OBJECTIVES: To assess the association between low fetal fraction (FF) in prenatal cell‐free DNA (cfDNA) testing and adverse pregnancy outcomes. METHODS: We conducted a retrospective cohort study of participants of the TRIDENT‐2 study (Dutch nationwide government‐supported study offering cfDNA screening for fetal aneuploidies) who received a failed test result due to low FF (<4%) between April 2017 until February 2018. Outcome measures included pregnancy‐induced hypertension (PIH), pre‐eclampsia (PE), small for gestational age neonates (SGA), spontaneous preterm birth (sPTB), gestational diabetes mellitus (GDM), chromosomal aberrations, and congenital structural anomalies.
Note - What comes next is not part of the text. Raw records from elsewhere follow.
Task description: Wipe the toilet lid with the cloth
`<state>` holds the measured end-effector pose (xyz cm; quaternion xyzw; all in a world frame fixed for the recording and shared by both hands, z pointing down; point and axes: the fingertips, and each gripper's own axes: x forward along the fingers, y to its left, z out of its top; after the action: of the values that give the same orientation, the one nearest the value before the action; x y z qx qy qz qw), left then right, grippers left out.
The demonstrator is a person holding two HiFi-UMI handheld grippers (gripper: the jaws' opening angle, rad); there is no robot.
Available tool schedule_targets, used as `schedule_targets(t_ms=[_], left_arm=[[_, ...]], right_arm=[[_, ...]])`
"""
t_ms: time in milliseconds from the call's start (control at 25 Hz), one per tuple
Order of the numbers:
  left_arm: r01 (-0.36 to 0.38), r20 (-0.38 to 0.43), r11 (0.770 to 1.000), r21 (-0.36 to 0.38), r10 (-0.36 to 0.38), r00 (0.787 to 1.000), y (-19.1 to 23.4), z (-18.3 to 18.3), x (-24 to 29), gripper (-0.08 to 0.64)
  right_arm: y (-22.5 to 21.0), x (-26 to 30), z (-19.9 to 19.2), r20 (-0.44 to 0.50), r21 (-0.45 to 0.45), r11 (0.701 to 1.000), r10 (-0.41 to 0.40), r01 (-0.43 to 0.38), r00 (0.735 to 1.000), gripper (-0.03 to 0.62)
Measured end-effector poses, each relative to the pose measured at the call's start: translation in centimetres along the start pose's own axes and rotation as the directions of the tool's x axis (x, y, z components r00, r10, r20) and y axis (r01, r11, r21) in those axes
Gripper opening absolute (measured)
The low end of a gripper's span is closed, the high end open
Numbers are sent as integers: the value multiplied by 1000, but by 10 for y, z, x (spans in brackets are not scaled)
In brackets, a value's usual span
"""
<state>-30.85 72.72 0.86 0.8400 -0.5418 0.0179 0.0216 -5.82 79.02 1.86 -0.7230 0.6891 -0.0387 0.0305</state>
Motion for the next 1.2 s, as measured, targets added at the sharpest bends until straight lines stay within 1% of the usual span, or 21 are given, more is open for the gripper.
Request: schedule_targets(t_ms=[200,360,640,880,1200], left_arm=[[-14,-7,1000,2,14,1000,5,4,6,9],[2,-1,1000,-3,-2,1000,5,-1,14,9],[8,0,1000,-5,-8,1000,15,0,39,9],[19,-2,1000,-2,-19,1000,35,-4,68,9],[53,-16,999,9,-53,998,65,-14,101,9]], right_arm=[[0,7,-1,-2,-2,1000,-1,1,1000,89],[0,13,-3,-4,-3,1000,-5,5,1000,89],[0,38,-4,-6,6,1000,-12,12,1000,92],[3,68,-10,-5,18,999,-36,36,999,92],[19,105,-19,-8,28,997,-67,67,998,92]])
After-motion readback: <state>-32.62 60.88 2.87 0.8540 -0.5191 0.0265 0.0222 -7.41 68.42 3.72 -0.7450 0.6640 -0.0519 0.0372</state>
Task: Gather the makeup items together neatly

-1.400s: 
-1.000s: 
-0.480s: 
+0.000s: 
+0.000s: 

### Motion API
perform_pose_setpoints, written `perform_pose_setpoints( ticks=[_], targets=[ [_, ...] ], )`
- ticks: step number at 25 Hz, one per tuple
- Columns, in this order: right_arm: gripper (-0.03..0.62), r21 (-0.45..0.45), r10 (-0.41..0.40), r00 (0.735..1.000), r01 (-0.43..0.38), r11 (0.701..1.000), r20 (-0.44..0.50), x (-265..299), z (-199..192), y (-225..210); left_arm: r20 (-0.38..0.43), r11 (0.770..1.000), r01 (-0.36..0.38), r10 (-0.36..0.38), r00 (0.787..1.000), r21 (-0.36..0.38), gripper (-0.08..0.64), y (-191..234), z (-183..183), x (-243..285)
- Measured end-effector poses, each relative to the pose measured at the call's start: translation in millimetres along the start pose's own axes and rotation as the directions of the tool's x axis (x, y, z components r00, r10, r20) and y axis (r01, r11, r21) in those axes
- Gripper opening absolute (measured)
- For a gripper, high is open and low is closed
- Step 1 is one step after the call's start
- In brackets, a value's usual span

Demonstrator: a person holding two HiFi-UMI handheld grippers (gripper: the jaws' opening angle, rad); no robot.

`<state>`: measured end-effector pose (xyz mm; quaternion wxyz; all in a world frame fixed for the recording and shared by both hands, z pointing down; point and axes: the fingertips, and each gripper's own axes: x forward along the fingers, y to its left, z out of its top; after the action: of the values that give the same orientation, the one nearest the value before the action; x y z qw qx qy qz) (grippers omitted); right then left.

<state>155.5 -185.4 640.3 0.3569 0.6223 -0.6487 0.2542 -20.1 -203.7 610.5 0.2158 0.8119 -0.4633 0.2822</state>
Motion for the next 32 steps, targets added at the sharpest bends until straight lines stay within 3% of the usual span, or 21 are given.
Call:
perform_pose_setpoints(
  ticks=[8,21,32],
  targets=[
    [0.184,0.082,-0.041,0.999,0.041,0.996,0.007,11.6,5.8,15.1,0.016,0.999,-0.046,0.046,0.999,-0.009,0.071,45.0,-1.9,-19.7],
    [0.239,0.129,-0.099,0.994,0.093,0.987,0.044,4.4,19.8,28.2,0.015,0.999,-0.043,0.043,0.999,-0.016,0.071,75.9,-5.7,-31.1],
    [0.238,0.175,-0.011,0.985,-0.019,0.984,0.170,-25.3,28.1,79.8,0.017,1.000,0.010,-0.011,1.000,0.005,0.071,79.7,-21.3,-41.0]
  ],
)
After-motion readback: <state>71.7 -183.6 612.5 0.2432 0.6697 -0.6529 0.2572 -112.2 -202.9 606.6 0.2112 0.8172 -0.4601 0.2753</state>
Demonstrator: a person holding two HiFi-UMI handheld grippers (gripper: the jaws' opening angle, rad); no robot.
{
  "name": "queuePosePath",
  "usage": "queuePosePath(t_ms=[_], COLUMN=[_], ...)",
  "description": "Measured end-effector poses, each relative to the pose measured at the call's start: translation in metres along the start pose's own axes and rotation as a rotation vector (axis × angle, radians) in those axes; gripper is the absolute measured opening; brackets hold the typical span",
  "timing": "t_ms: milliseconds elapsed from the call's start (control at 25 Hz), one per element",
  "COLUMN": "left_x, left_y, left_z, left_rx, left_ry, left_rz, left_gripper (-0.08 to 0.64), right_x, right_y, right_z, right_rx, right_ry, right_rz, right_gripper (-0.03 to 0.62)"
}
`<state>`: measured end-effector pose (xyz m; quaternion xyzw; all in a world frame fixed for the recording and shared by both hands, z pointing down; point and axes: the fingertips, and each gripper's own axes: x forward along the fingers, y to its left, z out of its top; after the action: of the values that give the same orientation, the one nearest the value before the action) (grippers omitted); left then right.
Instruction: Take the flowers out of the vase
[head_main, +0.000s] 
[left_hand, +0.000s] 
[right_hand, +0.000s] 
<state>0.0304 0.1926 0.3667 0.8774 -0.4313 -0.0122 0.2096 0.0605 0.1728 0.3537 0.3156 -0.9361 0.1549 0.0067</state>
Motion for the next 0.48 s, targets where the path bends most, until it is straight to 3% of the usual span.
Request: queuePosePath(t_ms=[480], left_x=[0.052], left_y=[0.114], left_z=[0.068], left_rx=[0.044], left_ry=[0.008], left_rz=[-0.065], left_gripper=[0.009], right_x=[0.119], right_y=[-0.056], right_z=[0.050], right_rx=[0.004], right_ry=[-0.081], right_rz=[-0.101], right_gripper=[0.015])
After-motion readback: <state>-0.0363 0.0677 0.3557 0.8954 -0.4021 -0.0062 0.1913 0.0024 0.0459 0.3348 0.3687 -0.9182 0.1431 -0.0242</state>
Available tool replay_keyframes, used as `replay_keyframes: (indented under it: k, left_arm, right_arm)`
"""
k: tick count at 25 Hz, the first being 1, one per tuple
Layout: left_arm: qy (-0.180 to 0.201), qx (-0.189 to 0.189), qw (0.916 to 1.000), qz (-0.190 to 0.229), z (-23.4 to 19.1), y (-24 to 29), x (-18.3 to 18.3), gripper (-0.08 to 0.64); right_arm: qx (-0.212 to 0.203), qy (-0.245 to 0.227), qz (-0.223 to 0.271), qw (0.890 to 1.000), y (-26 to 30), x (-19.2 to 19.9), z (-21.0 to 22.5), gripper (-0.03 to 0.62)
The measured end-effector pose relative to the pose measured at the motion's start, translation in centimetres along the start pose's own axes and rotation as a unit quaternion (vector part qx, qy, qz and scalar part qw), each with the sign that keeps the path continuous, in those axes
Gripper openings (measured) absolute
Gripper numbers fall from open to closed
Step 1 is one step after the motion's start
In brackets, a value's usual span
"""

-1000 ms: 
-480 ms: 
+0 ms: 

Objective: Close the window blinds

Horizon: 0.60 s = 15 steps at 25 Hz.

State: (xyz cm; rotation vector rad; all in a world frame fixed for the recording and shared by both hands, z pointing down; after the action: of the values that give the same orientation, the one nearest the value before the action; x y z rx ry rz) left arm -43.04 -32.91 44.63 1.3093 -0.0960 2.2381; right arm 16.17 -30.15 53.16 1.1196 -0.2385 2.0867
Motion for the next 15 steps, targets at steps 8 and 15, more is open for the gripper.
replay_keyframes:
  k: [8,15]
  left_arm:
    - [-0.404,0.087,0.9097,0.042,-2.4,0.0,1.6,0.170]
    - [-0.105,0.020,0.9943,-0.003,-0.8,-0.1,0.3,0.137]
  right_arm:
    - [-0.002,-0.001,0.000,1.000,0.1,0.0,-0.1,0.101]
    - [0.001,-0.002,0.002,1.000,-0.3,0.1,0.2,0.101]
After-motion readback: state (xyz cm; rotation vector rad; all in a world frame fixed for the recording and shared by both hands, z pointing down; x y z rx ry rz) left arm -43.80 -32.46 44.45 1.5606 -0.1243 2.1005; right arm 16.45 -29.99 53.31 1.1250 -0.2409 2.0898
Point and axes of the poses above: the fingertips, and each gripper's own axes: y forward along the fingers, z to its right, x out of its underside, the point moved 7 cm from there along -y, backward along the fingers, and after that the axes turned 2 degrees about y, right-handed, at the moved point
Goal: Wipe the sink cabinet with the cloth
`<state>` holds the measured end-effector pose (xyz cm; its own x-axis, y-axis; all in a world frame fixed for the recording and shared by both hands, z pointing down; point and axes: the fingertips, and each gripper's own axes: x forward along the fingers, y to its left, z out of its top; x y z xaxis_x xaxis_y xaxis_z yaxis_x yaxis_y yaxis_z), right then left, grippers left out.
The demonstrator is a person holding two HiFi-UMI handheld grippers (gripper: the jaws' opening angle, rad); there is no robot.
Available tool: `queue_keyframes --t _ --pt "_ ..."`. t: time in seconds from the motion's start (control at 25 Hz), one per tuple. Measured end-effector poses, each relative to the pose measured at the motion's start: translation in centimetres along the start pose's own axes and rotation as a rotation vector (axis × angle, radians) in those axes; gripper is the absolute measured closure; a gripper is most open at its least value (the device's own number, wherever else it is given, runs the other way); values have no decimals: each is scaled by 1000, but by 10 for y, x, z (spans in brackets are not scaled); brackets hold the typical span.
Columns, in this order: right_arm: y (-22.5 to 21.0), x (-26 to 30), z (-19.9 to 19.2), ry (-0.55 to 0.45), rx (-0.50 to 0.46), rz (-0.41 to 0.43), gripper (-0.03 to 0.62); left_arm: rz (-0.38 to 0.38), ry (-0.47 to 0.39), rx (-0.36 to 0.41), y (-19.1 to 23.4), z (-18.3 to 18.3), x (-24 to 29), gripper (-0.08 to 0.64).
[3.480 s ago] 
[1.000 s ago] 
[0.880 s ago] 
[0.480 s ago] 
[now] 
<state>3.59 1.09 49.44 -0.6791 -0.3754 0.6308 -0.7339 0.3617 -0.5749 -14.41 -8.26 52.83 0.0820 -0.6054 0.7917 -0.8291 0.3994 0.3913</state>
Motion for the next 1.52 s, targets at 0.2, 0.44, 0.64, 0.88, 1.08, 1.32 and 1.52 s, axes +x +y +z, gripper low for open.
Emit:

RESULTS: Test failure due to low FF occurred in 295 women (1.12% of tests performed). Information regarding pregnancy outcomes was available for 96.3% of these women. The incidence of PIH, PE, SGA, sPTB, and GDM was 11.2%, 4.1%, 7.3%, 5.1%, and 14.8%, respectively. The prevalence of chromosomal aberrations and congenital structural anomalies was 1.4% and 4.1%, respectively. Incidences of PIH, PE ≥ 34 weeks of gestation, GDM, and prevalence of aneuploidy and congenital structural anomalies were higher in women with low FF compared to the general Dutch obstetric population. CONCLUSION: Low FF is associated with adverse pregnancy outcomes. The value of FF in the prediction of these outcomes needs to be further established.